Is it, In Fact, Too Late?

Posted April 13, 2016 at 5:38pm by Carl Martin

Given the state of the art, so to speak, it is heartening that certain filmmakers are making a point of foregrounding the medium in which they work, even to the point of making it a prime selling point. I only wish the work was better and less compromised.

The glory of Christopher Nolan's desire to make 70mm movies with analog post-production is undercut by his readiness to splice in digital effects shots as needed when his "vision" fails to observe the constraints of the medium, not to mention his subtextual and mock-spiritual apologia (does the score allow any other interpretation?) for the transgressions of human progress.

Similar missteps have befallen P. T. Anderson, whose otherwise quite excellent Inherent Vice succumbed to digital trickery, less so his masterful The Master.

And Tarantino, for all his bold bluster, has used a digital intermediate on his last several films. I have to respect the logistics-defying ballsiness of bringing Ultra Panavision 70 out of its 50-year hibernation, but do closeups and interiors best demonstrate the awesome widescreen clarity of this format?
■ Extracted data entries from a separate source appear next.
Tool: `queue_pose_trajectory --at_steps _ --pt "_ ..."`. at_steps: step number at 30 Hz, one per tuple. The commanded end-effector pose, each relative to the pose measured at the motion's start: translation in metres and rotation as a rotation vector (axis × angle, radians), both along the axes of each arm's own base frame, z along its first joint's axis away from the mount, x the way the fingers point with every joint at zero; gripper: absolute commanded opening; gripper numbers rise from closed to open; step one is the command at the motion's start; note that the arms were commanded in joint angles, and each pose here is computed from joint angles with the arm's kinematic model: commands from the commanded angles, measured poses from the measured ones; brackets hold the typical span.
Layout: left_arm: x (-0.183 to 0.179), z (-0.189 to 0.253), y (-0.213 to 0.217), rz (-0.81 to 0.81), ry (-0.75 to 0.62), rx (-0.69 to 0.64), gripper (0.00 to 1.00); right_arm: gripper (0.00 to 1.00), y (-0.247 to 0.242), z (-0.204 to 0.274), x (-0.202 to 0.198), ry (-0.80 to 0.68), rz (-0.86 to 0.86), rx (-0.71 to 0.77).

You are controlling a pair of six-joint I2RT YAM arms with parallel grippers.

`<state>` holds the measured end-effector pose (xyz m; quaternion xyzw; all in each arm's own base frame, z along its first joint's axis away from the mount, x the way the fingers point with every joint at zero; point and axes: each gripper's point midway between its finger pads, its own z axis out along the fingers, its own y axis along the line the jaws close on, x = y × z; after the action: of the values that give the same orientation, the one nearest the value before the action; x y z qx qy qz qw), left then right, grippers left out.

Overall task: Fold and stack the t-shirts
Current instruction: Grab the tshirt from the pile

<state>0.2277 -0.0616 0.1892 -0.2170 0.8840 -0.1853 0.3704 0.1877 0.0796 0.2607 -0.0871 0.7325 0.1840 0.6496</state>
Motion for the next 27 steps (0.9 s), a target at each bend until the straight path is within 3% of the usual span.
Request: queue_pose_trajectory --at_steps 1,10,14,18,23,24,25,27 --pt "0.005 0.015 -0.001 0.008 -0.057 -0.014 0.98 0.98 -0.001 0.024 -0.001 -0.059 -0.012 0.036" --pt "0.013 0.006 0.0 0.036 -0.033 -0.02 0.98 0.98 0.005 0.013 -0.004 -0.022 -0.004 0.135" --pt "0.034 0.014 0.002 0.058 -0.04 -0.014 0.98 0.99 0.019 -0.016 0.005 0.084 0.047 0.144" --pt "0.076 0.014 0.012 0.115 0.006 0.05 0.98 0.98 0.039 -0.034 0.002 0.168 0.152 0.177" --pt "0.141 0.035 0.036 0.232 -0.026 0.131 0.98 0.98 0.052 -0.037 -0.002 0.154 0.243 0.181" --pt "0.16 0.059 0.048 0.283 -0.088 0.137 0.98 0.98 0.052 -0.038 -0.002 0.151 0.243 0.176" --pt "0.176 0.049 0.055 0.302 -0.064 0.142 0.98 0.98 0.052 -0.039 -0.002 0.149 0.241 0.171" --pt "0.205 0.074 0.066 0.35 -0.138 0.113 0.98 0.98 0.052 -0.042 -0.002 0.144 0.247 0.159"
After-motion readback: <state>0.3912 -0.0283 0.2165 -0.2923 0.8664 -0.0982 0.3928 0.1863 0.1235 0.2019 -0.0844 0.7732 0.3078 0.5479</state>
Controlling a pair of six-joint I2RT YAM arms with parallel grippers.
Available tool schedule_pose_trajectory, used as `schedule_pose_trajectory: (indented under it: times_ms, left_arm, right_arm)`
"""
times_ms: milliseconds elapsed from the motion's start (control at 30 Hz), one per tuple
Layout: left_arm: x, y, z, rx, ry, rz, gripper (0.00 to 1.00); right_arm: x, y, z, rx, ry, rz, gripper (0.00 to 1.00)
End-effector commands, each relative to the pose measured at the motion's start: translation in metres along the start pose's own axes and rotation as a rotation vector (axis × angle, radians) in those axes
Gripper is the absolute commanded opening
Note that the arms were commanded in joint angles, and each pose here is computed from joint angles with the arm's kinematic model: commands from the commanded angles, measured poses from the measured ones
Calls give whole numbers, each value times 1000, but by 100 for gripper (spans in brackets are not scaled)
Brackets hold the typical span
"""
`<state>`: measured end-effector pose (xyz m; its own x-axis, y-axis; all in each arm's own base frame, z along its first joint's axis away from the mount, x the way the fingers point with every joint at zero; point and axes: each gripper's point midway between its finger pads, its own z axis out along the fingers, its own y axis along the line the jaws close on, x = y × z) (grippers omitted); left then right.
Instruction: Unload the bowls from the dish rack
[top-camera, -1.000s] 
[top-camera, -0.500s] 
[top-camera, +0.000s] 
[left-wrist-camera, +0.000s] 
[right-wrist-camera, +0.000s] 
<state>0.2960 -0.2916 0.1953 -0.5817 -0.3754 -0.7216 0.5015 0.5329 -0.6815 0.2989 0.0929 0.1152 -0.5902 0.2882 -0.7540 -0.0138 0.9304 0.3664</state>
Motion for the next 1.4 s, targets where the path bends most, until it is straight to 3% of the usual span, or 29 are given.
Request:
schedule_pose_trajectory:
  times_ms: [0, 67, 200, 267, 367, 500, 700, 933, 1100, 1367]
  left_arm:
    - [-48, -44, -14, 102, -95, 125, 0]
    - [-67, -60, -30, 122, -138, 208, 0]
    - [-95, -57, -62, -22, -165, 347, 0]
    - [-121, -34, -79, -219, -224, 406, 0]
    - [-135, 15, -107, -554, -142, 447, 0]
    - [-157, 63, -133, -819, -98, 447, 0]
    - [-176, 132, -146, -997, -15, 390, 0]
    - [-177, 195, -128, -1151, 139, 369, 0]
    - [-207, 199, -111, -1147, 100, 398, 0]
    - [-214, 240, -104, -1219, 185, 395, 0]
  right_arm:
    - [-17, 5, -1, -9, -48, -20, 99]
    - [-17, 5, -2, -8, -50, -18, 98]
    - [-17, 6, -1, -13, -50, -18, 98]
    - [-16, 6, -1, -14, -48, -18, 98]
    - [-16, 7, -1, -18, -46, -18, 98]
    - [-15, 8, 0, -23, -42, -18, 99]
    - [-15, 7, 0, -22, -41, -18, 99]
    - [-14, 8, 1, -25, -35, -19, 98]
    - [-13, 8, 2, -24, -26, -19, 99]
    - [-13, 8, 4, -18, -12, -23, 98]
A composition in depth. Exercise for the viewer (and director): does this drive-in have a changeover booth or a platter?
All this brings us round to newcomer Dennis Hauck, who sees his Too Late as a perfect movie to ride the wave of a 35mm revival (along with, I suppose, Son of Saul). The conceit of this film is that each Techniscope reel is a single shot. Indeed, four of the five reels (all of them over 20 minutes long!) contain no cuts whatsoever, and the last only a few. To maintain a cinematic energy and keep actors on point for such long takes is a Herculean task: a couple of drug-dealer lowlifes introduced in reel one can't seem to find any humanity behind their sterotypical douchebaggery (a split screen in lieu of a cut to closeup seems unnecessary, a desperate gimmick to liven up a moribund reel). But if the movie doesn't sprint out of the gate, soon enough Robert Forster and Jeff Fahey (underworld kingpins), Dichen Lachman (stripper, etc.), and above all the ever-excellent John Hawkes deliver charismatic, fleshed-out, vital performances that more than make up for early missteps. Hitchcock's Rope, even with its five concealed cuts, feels hopelessly stagebound by comparison.

Watching Rope with an attentive eye, we can of course pick out those mid-reel cuts, in a way we perhaps can't entirely in recent movies by Cuarón or Iñárritu, and yet we don't really trust those latter movies either. We know that those ostensible "shots" are pieced together "seamlessly" in a computer. How do we know that is not the case in Too Late? Only because it says so at the end of the movie. Pointedly, not because the image quality convinces us of anything. The film's digital intermediate provides no credence of its own, nor any color depth, for that matter. I'll concede the challenge of color-balancing shots that move indoors and out, sometimes in very low light, but I would gladly have brooked an ecstatically imperfect image that truly let shine the impressive feat this picture pulls off, and that would have made it a better candidate for the savior of 35mm.

And that is the position that we are in. Filmmakers who want to pull off a special-format or 35mm-exclusive release have to sell their film as essentially representative of the medium, an unfair standard that they typically can't meet. Too few films are made nowadays for the emergence of a surprise masterpiece.

In other news, the Silent Festival has announced its June lineup, and 40% of it (and counting?) is 35mm. That is far more than any other festival in town save Noir City and Elliot Lavine's (most recent) noir and pre-code events.

It may be too late for the present, but let us not lose the past!